Copy each line of the data that has "single" in it.

● **Entries taken from a collection**:

========================================================================

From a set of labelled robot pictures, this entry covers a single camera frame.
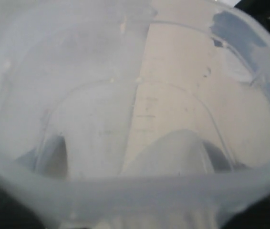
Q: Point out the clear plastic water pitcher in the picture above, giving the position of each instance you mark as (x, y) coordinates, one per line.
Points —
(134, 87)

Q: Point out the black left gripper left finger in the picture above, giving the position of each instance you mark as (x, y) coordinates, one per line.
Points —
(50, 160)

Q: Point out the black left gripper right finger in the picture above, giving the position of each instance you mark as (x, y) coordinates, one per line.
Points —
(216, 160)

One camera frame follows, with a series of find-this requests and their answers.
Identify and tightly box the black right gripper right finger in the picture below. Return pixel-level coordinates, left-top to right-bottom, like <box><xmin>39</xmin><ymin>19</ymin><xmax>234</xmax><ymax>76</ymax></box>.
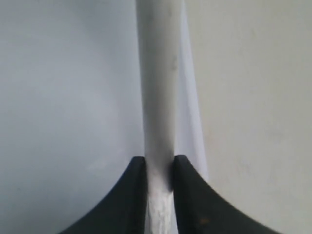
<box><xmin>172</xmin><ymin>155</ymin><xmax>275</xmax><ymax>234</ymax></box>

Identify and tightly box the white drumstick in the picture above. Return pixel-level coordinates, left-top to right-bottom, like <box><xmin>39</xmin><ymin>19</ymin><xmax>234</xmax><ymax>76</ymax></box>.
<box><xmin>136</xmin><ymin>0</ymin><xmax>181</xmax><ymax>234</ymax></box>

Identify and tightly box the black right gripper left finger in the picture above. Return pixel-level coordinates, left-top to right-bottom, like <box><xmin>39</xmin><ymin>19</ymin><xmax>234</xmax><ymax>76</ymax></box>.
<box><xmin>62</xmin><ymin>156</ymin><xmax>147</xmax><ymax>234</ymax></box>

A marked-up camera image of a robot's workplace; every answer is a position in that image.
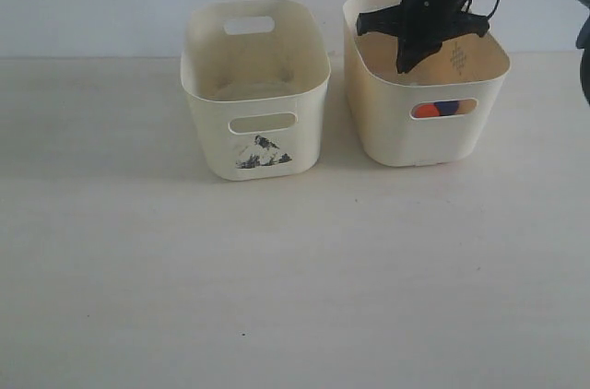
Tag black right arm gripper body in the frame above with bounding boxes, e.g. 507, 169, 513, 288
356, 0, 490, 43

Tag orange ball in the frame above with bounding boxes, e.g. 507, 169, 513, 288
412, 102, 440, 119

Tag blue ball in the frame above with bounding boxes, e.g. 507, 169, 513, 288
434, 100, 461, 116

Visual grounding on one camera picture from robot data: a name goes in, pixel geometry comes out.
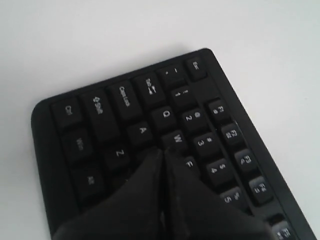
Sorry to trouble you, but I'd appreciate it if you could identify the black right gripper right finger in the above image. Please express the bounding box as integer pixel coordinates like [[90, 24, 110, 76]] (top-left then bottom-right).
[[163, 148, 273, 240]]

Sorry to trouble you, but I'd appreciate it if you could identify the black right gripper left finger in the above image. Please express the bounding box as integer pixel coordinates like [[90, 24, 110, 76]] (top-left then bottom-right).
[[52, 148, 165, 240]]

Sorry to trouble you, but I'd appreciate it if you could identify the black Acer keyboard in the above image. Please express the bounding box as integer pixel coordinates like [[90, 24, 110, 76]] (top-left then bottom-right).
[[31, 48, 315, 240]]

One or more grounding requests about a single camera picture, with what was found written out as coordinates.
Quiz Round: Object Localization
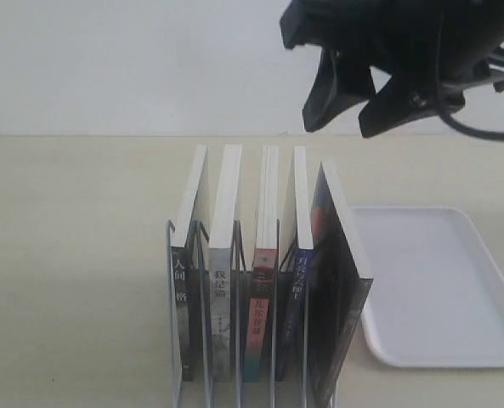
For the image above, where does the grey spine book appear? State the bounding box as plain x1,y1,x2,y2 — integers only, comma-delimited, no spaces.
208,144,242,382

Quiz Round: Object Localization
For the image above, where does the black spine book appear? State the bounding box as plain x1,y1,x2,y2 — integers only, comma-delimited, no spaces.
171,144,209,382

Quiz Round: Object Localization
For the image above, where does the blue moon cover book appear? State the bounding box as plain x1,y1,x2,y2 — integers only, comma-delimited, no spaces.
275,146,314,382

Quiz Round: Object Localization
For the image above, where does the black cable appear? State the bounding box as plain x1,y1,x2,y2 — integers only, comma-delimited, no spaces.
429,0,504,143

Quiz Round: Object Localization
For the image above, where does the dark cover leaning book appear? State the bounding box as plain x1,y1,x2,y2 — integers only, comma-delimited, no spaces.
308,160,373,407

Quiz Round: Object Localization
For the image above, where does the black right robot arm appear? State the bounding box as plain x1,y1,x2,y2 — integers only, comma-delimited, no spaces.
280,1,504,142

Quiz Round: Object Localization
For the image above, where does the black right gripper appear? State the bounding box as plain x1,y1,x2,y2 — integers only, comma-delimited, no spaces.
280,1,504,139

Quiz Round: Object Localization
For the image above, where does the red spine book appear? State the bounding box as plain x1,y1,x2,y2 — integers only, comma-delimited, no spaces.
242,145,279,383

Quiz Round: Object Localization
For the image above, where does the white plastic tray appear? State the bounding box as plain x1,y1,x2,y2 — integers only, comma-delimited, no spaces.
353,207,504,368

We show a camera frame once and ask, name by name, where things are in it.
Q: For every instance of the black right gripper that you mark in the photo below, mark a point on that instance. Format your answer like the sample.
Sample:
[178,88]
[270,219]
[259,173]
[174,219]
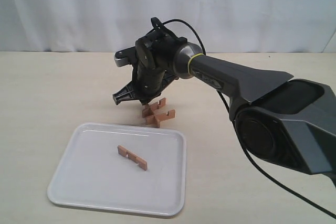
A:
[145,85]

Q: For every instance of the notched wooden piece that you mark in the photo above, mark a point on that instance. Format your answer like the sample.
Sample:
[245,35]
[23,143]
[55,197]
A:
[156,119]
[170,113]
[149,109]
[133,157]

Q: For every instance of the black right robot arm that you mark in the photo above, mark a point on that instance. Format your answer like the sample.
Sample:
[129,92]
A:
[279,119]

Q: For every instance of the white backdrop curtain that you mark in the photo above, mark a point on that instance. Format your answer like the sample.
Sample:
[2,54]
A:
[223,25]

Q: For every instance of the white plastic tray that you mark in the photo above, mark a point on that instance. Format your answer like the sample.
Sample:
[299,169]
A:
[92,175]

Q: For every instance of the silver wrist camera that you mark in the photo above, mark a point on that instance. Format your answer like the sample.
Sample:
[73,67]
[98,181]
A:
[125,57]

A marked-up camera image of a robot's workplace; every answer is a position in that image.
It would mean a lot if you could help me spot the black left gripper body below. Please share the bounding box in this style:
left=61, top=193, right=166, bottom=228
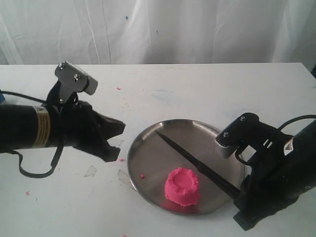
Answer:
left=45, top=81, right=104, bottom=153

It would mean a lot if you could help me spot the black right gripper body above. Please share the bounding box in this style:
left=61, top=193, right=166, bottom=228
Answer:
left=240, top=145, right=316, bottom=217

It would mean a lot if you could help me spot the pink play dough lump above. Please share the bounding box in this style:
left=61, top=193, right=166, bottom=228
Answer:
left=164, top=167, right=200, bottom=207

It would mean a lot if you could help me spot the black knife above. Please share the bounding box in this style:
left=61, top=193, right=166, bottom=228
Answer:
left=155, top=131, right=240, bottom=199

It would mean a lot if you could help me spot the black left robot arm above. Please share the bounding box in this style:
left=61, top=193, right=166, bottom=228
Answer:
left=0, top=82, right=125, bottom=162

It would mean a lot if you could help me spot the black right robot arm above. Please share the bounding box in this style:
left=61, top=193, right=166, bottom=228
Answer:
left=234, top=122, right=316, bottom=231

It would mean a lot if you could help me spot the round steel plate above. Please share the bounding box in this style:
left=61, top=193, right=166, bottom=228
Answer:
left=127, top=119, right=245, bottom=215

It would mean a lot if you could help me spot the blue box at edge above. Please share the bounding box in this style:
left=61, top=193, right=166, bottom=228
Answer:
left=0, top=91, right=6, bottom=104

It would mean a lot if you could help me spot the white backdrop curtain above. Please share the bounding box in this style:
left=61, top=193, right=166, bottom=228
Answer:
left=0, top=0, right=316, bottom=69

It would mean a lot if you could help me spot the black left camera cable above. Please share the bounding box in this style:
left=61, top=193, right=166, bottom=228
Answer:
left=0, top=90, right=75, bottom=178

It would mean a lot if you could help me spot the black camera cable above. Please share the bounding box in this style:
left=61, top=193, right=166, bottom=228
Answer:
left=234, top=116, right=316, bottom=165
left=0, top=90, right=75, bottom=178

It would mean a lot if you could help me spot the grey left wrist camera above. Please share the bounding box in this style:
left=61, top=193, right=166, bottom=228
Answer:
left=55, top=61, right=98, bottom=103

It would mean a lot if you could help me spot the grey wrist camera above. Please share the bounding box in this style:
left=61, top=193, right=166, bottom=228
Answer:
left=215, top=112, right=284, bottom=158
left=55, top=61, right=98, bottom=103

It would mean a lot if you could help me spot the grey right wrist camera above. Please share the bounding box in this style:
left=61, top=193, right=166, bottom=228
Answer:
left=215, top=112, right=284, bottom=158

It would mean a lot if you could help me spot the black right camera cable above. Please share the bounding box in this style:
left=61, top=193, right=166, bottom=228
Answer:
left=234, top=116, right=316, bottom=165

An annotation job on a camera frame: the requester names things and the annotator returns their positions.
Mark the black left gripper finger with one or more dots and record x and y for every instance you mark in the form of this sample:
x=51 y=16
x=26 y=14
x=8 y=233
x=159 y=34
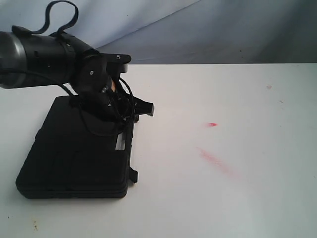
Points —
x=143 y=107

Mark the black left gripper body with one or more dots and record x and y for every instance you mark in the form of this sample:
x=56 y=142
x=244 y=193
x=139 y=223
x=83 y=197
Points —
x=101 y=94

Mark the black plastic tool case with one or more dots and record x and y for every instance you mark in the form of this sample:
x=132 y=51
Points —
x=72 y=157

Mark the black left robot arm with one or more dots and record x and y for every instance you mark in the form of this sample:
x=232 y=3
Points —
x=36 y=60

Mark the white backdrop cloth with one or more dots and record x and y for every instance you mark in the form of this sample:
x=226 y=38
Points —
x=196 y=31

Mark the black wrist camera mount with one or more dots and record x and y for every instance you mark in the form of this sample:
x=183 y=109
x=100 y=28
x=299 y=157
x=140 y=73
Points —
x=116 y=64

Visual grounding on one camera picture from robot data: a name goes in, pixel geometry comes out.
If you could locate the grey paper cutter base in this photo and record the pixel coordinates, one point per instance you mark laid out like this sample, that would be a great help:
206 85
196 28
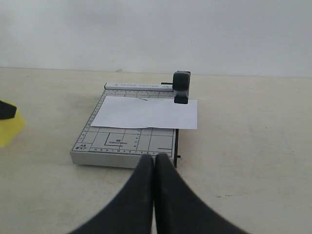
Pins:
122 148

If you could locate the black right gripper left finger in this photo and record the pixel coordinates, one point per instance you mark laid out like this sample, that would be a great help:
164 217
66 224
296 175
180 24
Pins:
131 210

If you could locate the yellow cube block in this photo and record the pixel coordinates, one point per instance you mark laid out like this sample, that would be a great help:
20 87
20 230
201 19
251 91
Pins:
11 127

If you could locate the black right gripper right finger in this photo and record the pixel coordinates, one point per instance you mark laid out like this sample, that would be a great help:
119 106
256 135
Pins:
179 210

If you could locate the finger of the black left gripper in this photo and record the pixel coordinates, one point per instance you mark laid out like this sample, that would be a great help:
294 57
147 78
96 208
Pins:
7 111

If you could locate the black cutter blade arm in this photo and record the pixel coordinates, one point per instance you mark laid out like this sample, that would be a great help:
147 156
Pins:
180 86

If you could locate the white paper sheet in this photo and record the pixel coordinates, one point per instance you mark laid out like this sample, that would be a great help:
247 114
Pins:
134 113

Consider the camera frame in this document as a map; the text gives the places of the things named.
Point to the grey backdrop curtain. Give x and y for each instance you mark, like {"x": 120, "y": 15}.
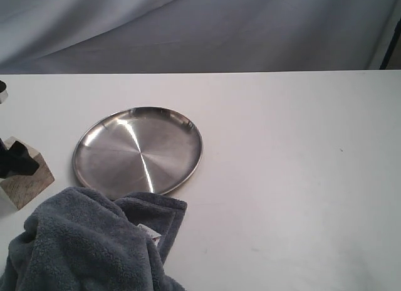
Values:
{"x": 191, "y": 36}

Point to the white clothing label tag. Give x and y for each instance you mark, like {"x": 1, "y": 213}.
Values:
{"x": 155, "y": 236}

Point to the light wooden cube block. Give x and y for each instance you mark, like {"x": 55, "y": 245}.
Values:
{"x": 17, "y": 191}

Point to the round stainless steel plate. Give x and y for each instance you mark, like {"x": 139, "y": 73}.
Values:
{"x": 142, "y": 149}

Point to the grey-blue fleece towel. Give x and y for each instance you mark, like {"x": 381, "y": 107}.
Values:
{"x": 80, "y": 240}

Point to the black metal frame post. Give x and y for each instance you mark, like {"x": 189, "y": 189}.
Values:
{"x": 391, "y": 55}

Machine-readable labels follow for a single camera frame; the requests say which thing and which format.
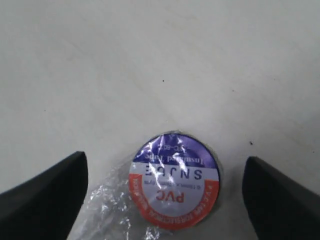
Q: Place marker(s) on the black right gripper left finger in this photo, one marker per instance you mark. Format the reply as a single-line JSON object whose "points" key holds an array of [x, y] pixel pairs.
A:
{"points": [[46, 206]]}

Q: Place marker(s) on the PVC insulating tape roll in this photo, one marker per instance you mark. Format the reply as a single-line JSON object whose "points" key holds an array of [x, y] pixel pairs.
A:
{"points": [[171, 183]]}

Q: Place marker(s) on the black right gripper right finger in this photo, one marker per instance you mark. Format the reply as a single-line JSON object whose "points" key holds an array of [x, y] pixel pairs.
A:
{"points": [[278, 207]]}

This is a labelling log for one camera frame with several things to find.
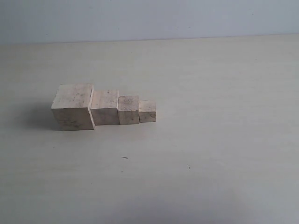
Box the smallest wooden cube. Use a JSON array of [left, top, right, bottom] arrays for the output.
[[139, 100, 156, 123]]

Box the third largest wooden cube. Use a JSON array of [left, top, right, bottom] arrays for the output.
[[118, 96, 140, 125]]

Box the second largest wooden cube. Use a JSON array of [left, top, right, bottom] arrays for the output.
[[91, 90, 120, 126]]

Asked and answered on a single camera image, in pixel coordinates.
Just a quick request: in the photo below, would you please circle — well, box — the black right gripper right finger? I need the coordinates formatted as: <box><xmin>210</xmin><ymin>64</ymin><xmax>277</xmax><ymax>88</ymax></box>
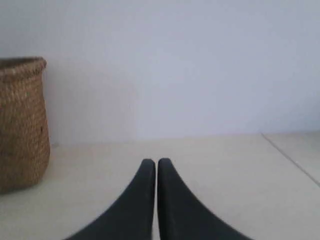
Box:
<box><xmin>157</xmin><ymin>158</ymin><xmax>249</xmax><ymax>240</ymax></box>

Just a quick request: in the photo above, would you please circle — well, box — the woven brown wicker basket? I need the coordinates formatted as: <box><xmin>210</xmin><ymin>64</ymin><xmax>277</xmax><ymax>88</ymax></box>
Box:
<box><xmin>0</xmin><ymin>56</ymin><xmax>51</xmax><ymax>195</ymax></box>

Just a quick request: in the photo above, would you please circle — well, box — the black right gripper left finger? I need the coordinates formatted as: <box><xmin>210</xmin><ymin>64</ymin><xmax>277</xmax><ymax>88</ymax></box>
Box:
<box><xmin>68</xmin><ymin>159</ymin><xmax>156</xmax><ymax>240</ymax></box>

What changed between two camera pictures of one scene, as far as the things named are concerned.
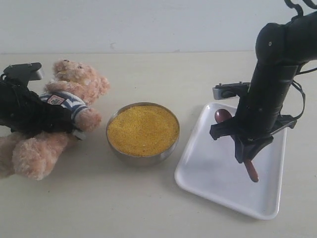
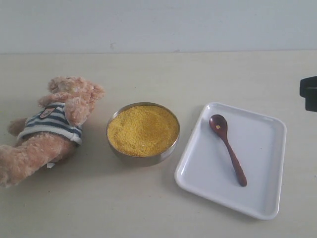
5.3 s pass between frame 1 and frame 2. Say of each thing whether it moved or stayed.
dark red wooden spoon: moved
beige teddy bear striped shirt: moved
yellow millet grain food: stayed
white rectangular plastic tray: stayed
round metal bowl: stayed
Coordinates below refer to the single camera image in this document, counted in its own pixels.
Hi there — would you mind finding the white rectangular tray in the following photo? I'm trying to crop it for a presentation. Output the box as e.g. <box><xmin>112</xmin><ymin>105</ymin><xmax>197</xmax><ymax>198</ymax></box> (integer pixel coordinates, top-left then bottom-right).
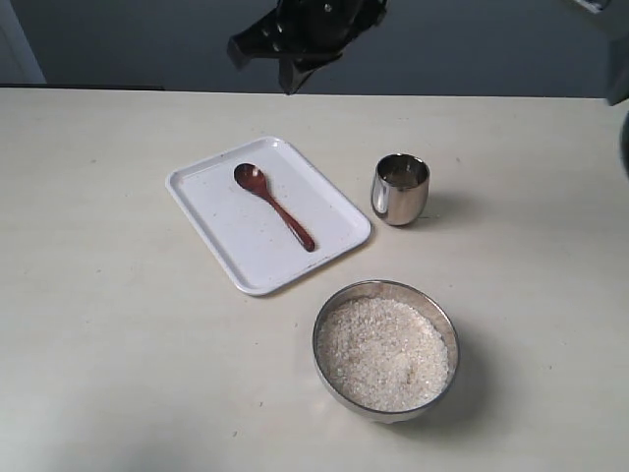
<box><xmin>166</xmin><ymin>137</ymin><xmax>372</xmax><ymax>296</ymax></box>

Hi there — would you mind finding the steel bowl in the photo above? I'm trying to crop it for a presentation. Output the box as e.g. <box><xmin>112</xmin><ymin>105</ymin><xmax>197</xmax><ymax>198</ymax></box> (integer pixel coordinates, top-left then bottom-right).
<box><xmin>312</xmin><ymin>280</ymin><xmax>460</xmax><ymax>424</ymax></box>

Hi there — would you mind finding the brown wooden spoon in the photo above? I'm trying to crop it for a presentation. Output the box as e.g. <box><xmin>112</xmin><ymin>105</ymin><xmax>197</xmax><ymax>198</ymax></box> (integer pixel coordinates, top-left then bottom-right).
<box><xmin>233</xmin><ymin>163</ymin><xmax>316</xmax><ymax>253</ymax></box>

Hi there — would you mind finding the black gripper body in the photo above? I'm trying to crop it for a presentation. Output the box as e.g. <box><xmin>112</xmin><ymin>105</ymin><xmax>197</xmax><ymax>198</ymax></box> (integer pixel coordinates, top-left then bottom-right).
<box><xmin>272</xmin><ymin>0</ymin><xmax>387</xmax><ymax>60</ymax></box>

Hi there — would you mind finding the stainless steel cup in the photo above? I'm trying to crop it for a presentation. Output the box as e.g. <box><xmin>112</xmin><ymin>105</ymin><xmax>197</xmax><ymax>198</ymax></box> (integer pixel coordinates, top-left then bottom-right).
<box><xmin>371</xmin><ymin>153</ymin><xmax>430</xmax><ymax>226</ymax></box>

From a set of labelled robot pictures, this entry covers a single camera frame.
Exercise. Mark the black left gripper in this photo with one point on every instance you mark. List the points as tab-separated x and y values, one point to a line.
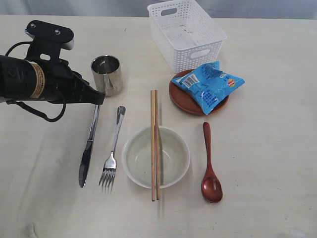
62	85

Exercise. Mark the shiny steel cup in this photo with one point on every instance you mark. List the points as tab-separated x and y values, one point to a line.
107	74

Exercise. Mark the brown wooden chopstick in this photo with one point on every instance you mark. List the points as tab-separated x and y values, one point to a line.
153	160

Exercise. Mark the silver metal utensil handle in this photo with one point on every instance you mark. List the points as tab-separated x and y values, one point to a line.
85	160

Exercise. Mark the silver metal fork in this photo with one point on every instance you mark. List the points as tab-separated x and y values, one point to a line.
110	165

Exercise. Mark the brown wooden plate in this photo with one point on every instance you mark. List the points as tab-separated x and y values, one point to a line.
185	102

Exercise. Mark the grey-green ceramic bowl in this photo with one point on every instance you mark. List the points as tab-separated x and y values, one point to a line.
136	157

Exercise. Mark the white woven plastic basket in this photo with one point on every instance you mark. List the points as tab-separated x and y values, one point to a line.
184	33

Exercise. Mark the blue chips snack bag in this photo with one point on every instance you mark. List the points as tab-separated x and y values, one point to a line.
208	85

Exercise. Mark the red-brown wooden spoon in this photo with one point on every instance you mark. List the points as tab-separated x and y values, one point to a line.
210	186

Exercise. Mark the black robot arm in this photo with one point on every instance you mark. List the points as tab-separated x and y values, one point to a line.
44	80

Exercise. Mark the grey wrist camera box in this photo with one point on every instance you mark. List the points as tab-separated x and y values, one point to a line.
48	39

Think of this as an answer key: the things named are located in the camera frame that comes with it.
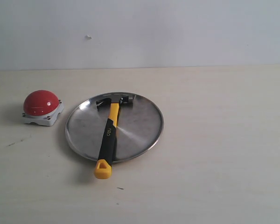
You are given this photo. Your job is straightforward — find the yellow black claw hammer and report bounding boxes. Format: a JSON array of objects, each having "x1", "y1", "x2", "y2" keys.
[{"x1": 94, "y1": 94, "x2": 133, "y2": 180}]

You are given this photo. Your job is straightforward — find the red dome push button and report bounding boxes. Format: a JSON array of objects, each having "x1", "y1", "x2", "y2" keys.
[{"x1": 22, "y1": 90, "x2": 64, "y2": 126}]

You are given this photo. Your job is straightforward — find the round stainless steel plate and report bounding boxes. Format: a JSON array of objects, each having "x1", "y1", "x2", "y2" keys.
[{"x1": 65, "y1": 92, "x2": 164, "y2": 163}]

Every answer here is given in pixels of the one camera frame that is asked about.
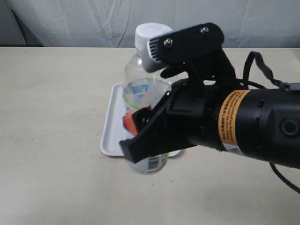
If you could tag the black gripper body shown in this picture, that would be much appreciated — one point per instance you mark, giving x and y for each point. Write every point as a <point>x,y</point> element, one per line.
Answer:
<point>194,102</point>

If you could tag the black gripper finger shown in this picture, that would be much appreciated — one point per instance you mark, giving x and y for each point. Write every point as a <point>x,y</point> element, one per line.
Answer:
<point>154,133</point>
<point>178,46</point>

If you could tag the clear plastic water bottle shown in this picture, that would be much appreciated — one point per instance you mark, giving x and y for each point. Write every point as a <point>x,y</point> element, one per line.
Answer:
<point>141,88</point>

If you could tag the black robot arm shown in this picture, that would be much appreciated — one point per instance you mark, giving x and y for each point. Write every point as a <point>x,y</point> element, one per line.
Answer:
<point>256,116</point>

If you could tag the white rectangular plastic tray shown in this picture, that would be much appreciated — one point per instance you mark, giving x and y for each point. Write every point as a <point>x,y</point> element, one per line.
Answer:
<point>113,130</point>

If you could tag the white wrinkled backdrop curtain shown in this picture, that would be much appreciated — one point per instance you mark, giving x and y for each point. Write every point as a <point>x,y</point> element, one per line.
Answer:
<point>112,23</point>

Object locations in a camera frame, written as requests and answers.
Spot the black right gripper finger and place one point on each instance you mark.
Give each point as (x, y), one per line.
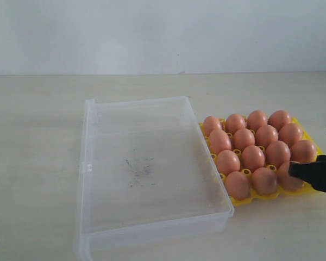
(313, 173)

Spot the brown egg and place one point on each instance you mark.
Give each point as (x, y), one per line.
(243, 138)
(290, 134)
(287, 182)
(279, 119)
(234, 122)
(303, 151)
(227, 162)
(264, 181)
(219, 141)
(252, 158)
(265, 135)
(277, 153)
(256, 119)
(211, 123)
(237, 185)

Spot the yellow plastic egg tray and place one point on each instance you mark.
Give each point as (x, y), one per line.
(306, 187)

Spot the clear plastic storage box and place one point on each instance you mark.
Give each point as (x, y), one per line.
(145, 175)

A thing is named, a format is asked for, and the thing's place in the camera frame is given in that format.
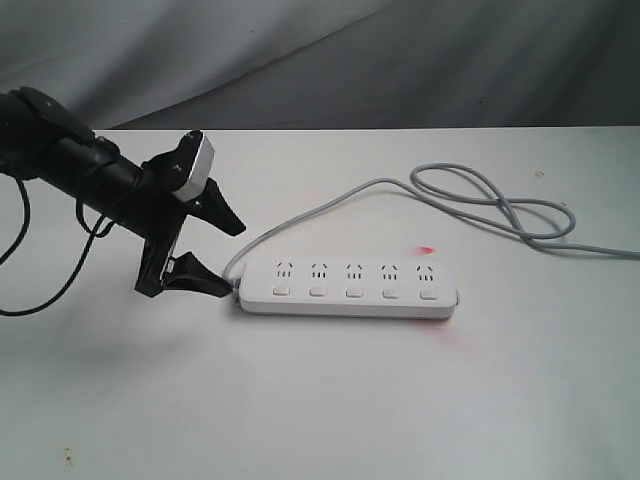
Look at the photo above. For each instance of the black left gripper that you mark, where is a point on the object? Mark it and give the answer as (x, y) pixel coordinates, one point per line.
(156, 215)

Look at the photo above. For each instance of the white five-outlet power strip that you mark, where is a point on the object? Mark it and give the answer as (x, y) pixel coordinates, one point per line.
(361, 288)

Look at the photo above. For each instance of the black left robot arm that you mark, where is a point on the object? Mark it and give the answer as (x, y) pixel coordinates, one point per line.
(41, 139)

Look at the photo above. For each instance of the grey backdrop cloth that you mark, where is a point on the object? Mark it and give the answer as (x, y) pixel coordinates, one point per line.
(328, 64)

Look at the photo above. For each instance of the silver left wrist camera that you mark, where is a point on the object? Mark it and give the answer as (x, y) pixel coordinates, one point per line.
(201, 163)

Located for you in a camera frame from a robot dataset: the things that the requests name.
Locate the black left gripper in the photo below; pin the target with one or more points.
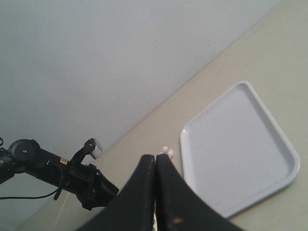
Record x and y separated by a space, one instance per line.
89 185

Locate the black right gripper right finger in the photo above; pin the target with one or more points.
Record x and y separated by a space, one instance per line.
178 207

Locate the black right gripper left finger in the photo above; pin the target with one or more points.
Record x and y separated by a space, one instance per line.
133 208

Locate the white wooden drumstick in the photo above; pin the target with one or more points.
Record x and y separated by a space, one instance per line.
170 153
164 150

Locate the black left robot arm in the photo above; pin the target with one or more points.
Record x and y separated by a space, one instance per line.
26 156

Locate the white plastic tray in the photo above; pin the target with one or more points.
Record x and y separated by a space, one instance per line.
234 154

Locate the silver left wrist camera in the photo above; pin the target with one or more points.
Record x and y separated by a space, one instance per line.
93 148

========================================================================

● **SOLUTION FOR THIS TASK**:
From a set of labelled robot pictures, this entry covers a single camera frame.
One or more grounding requests about a single camera picture, with what was found written out as coordinates.
Machine-readable labels follow for a single camera frame; the requests say which thing and which format.
Q: Place marker(s) on the black right gripper left finger in this photo, one marker per instance you mark. Format the reply as a single-line JSON object whose "points" key holds an array of [x, y] pixel pairs.
Q: Place marker(s) on the PVC insulating tape roll in this photo, one marker per instance you mark. Format the reply as a single-line JSON object whose "points" key holds an array of [x, y] pixel pairs.
Q: Place marker(s) on the black right gripper right finger in this photo, one marker per instance you mark. Format the reply as a single-line JSON object whose "points" key holds an array of [x, y] pixel pairs.
Asked and answered on a single camera image, in pixel coordinates.
Coordinates below refer to the single camera image in this document, counted in its own pixels.
From a set of labelled robot pictures, this entry covers a single camera frame.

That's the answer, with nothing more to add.